Dicho esto, la interpretación causal de estos resultados (algo así como “cara mata programa”) es casi demasiado tentadora como para dejarla pasar: en un conocido artículo comentando otro trabajo sobre el mismo tema, el New York Times tituló: “Los rostros deciden las elecciones”. Y “All things considered” (un programa de la radio pública estadounidense muy popular entre la intelectualidad urbana) declaró que podíamos "olvidarnos de las encuestas políticas ya que los votantes prefieren a candidatos que se ven competentes, aunque no lo sean". De hecho, hubo quienes sugirieron ocultar los rostros de los candidatos para evitar estos sesgos presuntamente distorsivos.

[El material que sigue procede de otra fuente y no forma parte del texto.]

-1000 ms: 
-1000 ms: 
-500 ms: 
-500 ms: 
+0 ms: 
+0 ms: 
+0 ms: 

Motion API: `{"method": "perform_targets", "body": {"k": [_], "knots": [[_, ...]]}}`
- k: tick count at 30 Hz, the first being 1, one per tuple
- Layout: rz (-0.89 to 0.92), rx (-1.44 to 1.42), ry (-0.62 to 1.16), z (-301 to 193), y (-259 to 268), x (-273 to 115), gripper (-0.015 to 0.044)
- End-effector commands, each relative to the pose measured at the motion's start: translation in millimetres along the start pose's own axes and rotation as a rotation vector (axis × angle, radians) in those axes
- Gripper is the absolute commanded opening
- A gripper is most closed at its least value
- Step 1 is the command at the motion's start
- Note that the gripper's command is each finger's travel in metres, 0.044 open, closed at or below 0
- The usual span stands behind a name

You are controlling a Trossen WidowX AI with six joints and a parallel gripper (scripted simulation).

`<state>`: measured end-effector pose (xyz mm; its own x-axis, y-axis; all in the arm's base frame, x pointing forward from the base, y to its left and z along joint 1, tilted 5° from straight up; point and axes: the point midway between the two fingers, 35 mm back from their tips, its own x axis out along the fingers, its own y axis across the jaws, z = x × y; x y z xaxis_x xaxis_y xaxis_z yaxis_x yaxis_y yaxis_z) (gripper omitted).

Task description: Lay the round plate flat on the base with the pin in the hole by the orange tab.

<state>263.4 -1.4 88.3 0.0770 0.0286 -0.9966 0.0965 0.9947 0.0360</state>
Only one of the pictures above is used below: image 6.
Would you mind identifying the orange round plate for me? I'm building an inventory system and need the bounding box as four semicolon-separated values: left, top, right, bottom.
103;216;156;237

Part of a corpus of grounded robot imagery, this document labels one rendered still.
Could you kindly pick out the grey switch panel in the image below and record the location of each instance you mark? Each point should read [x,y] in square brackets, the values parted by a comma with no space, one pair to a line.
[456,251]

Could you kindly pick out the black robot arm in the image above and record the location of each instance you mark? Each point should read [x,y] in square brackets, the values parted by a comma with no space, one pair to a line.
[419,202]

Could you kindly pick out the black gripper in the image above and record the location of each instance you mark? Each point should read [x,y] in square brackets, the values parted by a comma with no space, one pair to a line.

No es casual que la elección de Santa Fe haya disparado un debate (hasta entonces, latente) sobre la naturaleza de las campañas políticas. Por un lado, el candidato del PRO hizo una campaña corta, en gran medida (aunque no exclusivamente) mediática y con una plataforma deliberadamente delgada (perfeccionando una estrategia que, me apuro a aclarar, es subscripta con mayor o menos convicción por candidatos de todo el espectro político).

Por otro lado, la elección de Santa Fe introdujo la boleta única que, más allá de sus muchas virtudes, desacopla la lista sábana y facilita el voto cruzado, multiplicando los niveles de decisión y reduciendo en principio la densidad de información con la que se vota en cada caso. En otras palabras, la boleta única potenciaría la importancia de una cara bonita, particularmente a medida que descendemos en el rango del cargo electivo.

Si bien no es posible cerrar con una conclusión positiva en ausencia de evidencia empírica local, las consecuencias de estos patrones (y de su exageración por parte de gurúes agnósticos proclives a la autopromoción) son preocupantes desde un punto de vista normativo. El dilema no es nuevo: hay trabajos académicos que sostienen que ciertos rasgos físicos y faciales suben la probabilidad de tener éxito e incluso la de un mejor desempeño. Pero de ahí a cifrar la calidad del candidato puramente en la imagen hay una distancia considerable, que a mi juicio no hay transitar.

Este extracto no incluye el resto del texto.